What needs to be done:
Write out, word for word, every line in the data below from the one containing "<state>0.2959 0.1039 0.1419" to the one containing "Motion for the", both of them included.

--------

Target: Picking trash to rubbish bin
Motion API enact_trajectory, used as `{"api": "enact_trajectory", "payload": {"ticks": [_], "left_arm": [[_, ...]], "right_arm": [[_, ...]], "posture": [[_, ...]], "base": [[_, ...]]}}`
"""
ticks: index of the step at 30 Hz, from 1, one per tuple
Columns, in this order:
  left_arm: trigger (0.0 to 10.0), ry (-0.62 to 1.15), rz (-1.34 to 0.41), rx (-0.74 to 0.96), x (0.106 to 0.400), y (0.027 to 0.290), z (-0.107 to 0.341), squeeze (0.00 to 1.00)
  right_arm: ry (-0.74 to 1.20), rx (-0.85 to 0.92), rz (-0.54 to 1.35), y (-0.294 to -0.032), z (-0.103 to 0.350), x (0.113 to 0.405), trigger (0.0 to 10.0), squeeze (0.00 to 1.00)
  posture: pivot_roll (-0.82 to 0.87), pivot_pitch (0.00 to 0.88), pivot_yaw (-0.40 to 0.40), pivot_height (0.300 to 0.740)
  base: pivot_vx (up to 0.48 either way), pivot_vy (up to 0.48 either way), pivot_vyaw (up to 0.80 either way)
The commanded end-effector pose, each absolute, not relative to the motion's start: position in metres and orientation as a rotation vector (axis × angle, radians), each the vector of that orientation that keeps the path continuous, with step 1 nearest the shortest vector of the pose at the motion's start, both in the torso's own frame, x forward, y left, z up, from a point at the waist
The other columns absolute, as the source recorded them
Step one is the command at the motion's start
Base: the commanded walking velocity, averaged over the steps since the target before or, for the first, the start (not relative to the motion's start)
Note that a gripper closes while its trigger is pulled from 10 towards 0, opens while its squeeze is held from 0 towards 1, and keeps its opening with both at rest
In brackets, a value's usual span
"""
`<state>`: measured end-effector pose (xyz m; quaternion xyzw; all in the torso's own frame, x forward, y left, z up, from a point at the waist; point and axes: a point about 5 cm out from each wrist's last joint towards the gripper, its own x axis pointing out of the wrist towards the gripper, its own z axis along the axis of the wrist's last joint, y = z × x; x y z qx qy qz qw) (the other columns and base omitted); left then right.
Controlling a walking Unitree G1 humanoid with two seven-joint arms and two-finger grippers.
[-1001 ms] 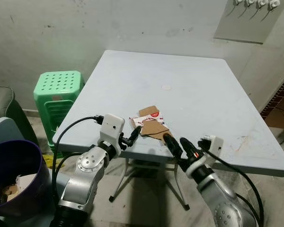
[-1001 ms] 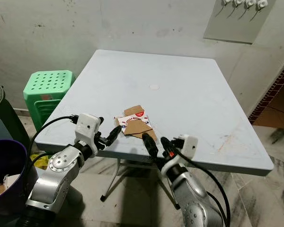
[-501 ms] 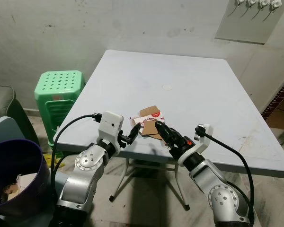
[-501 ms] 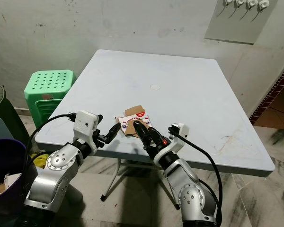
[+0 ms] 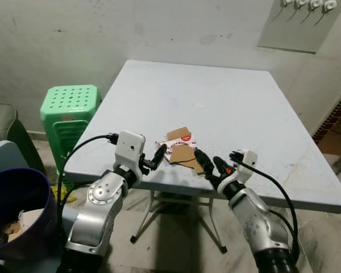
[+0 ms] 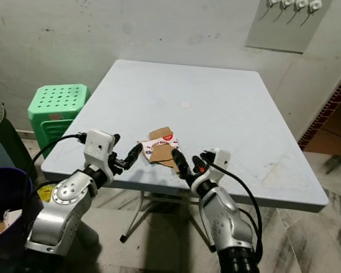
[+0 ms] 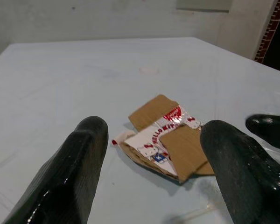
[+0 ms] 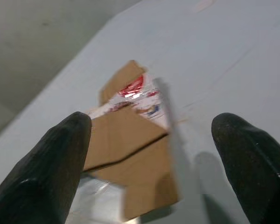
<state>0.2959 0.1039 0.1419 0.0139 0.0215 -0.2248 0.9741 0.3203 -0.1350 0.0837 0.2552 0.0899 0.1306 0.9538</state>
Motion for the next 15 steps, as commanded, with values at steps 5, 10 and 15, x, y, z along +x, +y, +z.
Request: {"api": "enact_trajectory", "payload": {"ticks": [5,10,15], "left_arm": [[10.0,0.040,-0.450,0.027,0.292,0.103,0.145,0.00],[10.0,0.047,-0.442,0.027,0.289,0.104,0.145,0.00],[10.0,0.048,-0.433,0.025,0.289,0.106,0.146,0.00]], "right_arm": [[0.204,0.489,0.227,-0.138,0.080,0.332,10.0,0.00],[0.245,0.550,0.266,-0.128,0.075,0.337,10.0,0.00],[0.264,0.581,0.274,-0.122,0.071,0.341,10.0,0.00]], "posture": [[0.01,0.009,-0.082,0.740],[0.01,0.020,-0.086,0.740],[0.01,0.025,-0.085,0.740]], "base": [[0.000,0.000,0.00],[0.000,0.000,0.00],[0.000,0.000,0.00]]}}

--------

Worked solution:
<state>0.2959 0.1039 0.1419 0.0139 0.0215 -0.2248 0.9741 0.3203 -0.1350 0.0837 0.2552 0.0899 0.1306 0.9538</state>
Motion for the next 15 steps, as commanded, with values at steps 5, 10 and 15, x, y, z along +x, +y, +z.

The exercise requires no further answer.